暫くして。

「さけ…つまみ?どなたの注文でしょうか…?」

「……フライヤじゃねえ?」

「やはりそう思いますか?…これは…りんご…ジュース?」

たどたどしくメモを読み上げるミノン。何故二人がこんな事になっているかと言うと…。


「僅差でフライヤとエーコの勝ち!」

「やったわ!」
「やったな!」

女性の底力は恐るべし。負けたミノンとサラマンダーに、エーコは嬉々として言い放った。

「罰ゲーム!今から二人で買い出しに行って来て!」

[二人で]が強調されていたのはきっと気のせいでは無い。

「え?」

「…聞いてねえぞ。」

「何言ってるのよ!さあみんな、何が良い?」

「…良いのか?ミノン。嫌ならそう言いなさい。」

「私は、構いませんが…。

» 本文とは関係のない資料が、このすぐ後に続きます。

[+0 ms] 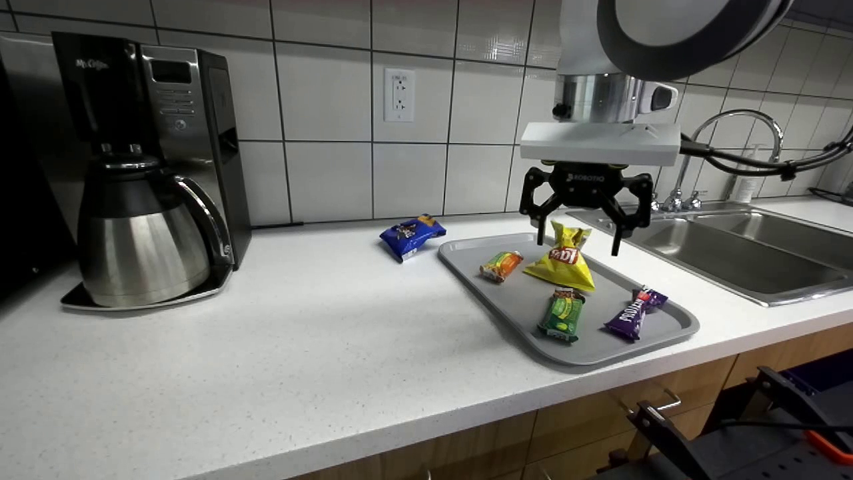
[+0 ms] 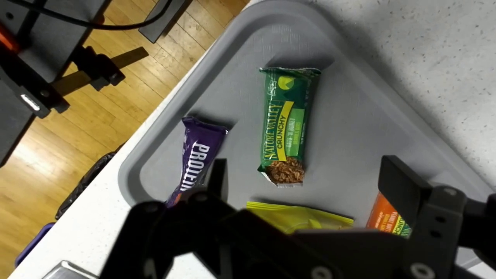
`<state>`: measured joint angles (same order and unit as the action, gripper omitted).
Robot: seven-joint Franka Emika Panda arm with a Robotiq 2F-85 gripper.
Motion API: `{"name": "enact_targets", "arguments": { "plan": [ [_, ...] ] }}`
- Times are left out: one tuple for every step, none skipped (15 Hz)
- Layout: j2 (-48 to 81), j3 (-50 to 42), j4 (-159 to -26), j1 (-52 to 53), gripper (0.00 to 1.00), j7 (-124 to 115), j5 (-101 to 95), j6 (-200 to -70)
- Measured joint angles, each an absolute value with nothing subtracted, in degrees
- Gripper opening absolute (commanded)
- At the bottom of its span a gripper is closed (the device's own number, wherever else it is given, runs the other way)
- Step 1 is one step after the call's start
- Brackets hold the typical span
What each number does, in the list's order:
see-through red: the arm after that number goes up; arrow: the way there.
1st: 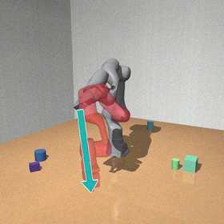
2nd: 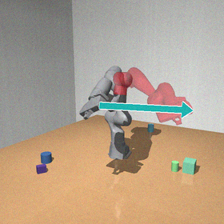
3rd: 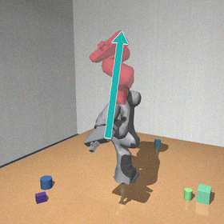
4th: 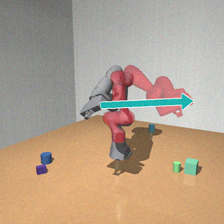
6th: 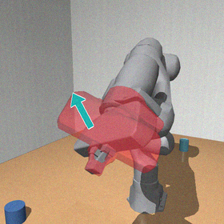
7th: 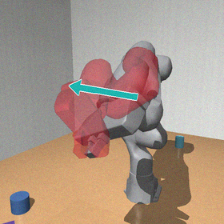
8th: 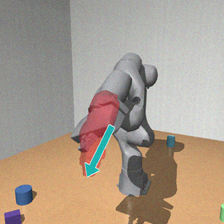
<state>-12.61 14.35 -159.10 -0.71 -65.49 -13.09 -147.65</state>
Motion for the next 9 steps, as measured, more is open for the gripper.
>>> {"name": "enact_targets", "arguments": {
  "plan": [
    [-12.37,14.35,-159.09,-0.71,1.00,-66.87,-13.91,-147.65],
    [-12.14,14.35,-159.09,-0.71,1.00,-68.18,-14.72,-147.65],
    [-11.91,14.36,-159.09,-0.71,1.00,-69.69,-15.61,-147.65],
    [-11.71,14.36,-159.09,-0.71,1.00,-71.33,-16.47,-147.65],
    [-11.50,14.36,-159.09,-0.71,1.00,-72.92,-17.31,-147.65],
    [-11.27,14.37,-159.09,-0.71,1.00,-74.53,-18.15,-147.65],
    [-11.01,14.37,-159.09,-0.71,1.00,-76.13,-18.91,-147.65],
    [-10.65,14.37,-159.09,-0.71,1.00,-77.74,-19.73,-147.65],
    [-10.21,14.37,-159.09,-0.71,1.00,-79.28,-20.49,-147.65]
  ]
}}
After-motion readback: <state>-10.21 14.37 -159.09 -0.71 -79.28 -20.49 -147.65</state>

」

「…俺は無視か。」

「おぬしを思いやる必要がどこにある?ミノンが良いと言ってくれるなら私は構わぬ。」

「…じゃあ…オレはコーラとポテチ!」

「私は……メモに書いておくわね。」


…という経緯だ。今二人は旅館から程近い店にいる。

「…これで、全部でしょうか。」

「…多分な。」

「よし…すみません、お会計お願いします。」

「はいよ。」

支払いを済ませると、二人は月明かりが静かに照らす夜道に出た。ミノンがランプに火を灯す。

「……お前の服、ユカタと言うのか?」

「いいえ、私のは着物と言います。浴衣よりもしっかりしています。」

「…そうか。」

「サラマンダー様、浴衣初めてなのに、よく着られましたね。」

「…少し、窮屈だが…。」

「きっと、それ以上大きなのはなかったんですよ。」

「…ああ。」

程無くして二人は旅館に帰り着いた。卓球場まで上る階段で、不意にミノンが呟く。

「……ねえ、サラマンダー様?」

「…何だ。」

「どうして私が着替えていないのか…聞かれないのですね。」

ミノンは少し早口で言い切ると、何事も無かったかの様に卓球場の扉を開けた。

「只今帰りました。」

「あ!お帰りミノン、サラマンダー。ねえ見て見てあそこ!」

エーコの指差した先では、ジタン&ガーネットvsベアトリクス&スタイナーによる激戦が繰り広げられていた。

「カップル対決!飛び散る愛の火花!素敵だわ〜!」

酔った様に話すエーコ。ずいぶん興奮している様だ。